Paper Title
Advancing Serous Carcinoma Diagnosis With Serinet-CNN: A Convolution Neural Network Approach
Abstract
Our research focuses on the categorization of serous carcinoma subtypes, particularly high-grade and low-grade serous carcinoma, which are ovarian cancers that start in the fallopian tube. To distinguish between these subtypes, we created a bespoke Convolutional Neural Network, Serinet-CNN, trained it from scratch and evaluated its performance against a number of transfer learning pre-trained models, such as MobileNet, InceptionV3, Resnet50 and VGG16. Our experimentation show that the bespoke CNN performs better regarding classification accuracy than these pre-trained models.

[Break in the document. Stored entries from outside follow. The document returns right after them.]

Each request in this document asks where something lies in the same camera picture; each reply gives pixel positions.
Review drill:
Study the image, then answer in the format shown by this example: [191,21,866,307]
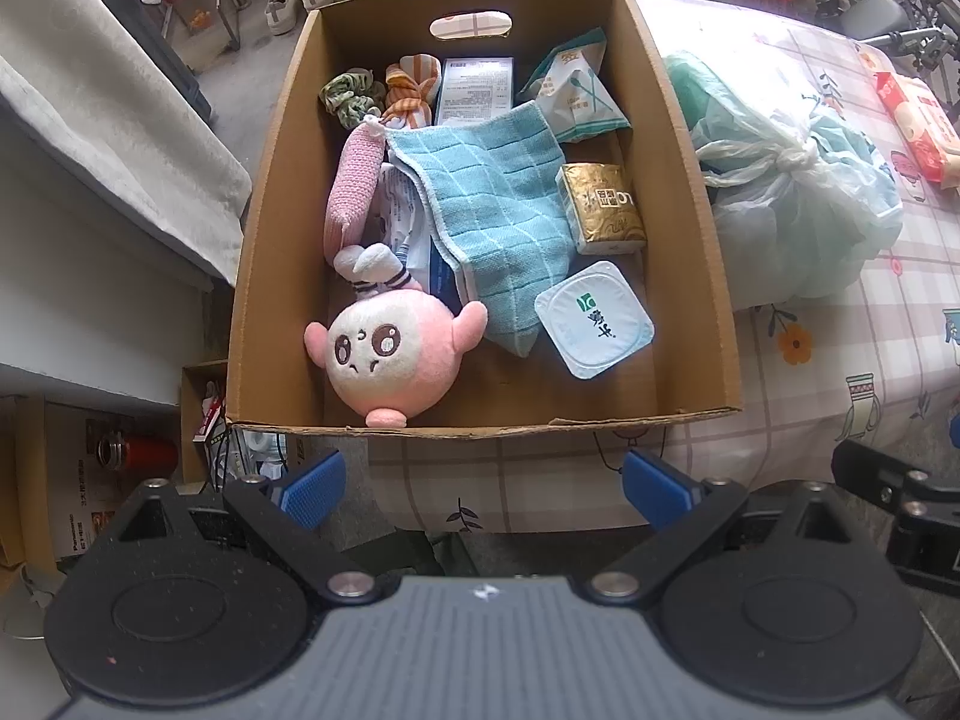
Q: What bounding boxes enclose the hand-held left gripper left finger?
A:
[112,450,385,605]

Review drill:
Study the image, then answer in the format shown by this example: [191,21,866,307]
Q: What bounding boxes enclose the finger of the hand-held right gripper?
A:
[831,439,932,520]

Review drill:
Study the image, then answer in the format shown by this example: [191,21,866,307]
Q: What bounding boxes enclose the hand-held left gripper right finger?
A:
[585,450,857,605]

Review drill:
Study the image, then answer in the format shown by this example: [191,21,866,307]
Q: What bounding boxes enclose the pink round plush toy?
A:
[304,244,490,428]

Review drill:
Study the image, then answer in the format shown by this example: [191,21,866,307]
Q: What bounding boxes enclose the brown cardboard box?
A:
[225,0,743,440]

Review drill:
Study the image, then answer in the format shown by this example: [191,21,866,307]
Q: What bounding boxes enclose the strawberry yogurt cup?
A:
[534,260,656,381]

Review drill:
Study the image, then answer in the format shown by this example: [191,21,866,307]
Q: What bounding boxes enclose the gold tissue pack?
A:
[555,163,647,256]

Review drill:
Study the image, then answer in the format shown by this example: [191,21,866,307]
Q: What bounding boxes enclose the teal checked towel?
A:
[384,100,575,357]

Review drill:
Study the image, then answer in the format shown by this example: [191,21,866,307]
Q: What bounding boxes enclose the green white scrunchie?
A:
[319,69,387,128]

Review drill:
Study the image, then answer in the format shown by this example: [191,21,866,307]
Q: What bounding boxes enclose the orange striped scrunchie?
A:
[379,54,442,130]

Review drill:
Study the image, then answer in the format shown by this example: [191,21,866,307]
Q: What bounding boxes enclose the checked floral tablecloth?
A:
[367,0,960,533]

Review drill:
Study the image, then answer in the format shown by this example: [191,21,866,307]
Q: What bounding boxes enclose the red gas canister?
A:
[96,431,179,470]

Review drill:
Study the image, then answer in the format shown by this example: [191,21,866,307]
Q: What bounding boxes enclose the printed cardboard carton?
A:
[0,397,185,571]

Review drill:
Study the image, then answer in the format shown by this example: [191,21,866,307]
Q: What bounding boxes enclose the white plastic packet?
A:
[371,161,473,308]

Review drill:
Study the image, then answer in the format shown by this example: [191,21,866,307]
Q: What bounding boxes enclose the white green plastic bag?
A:
[660,50,905,308]

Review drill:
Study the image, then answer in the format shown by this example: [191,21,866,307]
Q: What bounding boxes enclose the pink knitted pouch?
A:
[322,122,391,263]

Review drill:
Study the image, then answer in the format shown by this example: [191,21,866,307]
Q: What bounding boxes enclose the red wet wipes pack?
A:
[874,71,960,192]

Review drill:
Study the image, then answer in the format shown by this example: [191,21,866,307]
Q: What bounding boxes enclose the green white snack packet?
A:
[521,28,632,143]

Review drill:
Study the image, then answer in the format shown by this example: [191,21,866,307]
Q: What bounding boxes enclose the white blue printed carton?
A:
[433,56,517,128]

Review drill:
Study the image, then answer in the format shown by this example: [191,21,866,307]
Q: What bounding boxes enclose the white textured cloth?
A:
[0,0,252,282]

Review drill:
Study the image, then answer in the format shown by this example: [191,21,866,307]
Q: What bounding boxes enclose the bicycle with grey saddle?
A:
[795,0,960,102]

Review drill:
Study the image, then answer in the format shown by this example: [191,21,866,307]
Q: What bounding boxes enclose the dark grey cabinet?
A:
[112,0,218,125]

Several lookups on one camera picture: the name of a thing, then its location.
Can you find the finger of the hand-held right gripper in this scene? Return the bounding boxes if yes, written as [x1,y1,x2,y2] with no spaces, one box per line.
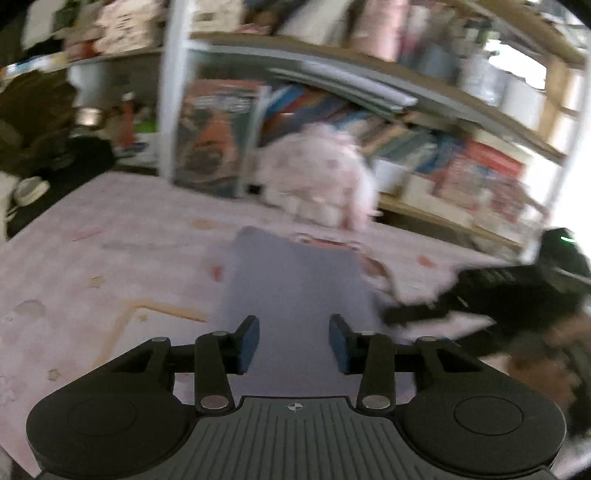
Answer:
[382,298,455,326]

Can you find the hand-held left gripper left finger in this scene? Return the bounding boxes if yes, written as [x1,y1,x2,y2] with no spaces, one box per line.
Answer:
[108,315,260,414]

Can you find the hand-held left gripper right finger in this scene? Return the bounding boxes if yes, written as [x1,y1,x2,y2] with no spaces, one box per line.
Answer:
[329,315,485,411]

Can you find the grey cloth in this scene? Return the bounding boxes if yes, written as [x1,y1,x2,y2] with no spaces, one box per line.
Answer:
[217,226,398,403]

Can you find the red pink boxed set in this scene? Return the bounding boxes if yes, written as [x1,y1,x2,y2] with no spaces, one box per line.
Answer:
[434,141,548,232]

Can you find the pink printed blanket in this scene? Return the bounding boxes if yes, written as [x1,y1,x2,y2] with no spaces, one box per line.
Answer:
[0,173,532,467]

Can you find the pink white plush toy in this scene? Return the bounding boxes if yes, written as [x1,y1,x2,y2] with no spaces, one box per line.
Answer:
[252,124,384,232]

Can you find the row of books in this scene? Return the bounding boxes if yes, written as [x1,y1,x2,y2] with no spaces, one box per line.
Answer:
[263,85,465,174]

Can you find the dark illustrated comic book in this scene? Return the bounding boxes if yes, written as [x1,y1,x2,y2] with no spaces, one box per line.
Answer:
[173,78,269,199]

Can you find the red bottle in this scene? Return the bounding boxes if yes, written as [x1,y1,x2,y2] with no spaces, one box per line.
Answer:
[117,92,139,151]

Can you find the wooden white bookshelf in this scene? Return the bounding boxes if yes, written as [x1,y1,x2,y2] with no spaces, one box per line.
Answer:
[0,0,588,261]

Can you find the white round object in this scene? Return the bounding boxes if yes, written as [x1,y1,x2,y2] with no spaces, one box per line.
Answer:
[9,178,51,206]

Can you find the dark pile of toys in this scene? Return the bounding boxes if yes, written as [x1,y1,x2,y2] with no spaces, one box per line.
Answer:
[0,69,117,238]

With accuracy, precision, recall and F1-score of 0.98, 0.97, 0.98 and 0.98, respectively, our model's improved performance and interpretability point to its potential for accurate and dependable serous carcinoma subtype classification, which could enable a more precise diagnosis and treatment planning. We also carried out a thorough examination with kernel filters and activation maps, which shed light on the inner workings of the model explaining which part is crucial for the categorization of the image as a certain type of serous carcinoma.
Keywords - Serous carcinoma, Convolution Neural Network, Transfer Learning, Attention Maps.